Segment Start: Raw data

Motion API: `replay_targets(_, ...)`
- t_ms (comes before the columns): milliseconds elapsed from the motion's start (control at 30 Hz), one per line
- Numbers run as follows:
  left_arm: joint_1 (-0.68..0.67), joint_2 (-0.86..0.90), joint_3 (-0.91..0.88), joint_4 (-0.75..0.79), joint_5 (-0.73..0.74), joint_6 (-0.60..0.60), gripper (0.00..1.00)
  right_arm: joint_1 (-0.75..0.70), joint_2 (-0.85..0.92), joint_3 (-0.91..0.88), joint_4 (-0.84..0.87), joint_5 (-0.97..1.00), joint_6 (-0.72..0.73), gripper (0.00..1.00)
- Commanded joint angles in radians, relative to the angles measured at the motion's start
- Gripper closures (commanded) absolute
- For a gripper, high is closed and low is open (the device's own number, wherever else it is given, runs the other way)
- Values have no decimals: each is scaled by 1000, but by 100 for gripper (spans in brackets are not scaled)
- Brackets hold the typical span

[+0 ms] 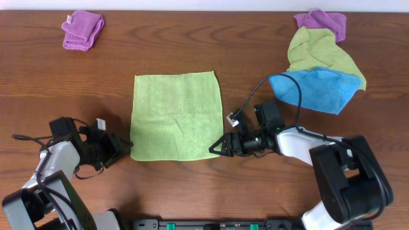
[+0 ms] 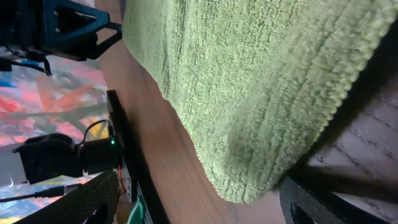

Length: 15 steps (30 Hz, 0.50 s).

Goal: Fold the cloth
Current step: 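Grasp the green cloth's left and right edges with both grippers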

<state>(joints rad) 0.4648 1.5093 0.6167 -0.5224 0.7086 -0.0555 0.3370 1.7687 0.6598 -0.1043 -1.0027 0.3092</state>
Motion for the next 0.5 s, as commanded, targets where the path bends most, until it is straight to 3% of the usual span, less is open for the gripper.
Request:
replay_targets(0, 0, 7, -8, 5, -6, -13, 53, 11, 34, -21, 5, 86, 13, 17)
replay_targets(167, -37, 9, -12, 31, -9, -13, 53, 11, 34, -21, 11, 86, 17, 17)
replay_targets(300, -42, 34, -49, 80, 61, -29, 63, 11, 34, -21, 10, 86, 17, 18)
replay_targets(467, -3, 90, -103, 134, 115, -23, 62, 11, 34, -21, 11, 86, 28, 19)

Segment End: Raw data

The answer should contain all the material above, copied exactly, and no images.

## Written solution
Motion API: `replay_targets(_, ...)`
- t_ms (comes before the columns): milliseconds elapsed from the motion's start (control at 30 Hz), one per line
- Numbers run as follows:
  left_arm: joint_1 (-0.68..0.67), joint_2 (-0.86..0.90), joint_3 (-0.91..0.88), joint_4 (-0.75..0.79), joint_5 (-0.73..0.74), joint_6 (-0.60..0.60), gripper (0.00..1.00)
  right_arm: joint_1 (-0.75..0.70), joint_2 (-0.85..0.92), joint_3 (-0.91..0.88), joint_4 (-0.84..0.87), joint_5 (-0.97..1.00), joint_6 (-0.72..0.73), gripper (0.00..1.00)
- Commanded joint angles in radians, relative to the angles measured at the motion's start
- Gripper closures (commanded) absolute
- For a gripper, high is closed and low is open (the device's own number, wherever else it is given, runs the other way)
- Values have no decimals: each is scaled by 1000, but by 100 for gripper (spans in brackets are not scaled)
- Brackets hold the typical span

[+0 ms] 
[+0 ms] 

Length: 15 steps (30 Hz, 0.50 s).

Goal: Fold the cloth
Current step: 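Grasp the green cloth's left and right edges with both grippers
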
<state>(joints rad) 0.4648 1.5093 0.6167 -0.5224 0.7086 -0.0555 0.3370 1.7687 0.6598 -0.1043 -1.0027 0.3092</state>
Motion for the next 0.5 s, as commanded, targets where the path bends most, until it is straight to 3% of the usual span, less is open for the gripper.
Request:
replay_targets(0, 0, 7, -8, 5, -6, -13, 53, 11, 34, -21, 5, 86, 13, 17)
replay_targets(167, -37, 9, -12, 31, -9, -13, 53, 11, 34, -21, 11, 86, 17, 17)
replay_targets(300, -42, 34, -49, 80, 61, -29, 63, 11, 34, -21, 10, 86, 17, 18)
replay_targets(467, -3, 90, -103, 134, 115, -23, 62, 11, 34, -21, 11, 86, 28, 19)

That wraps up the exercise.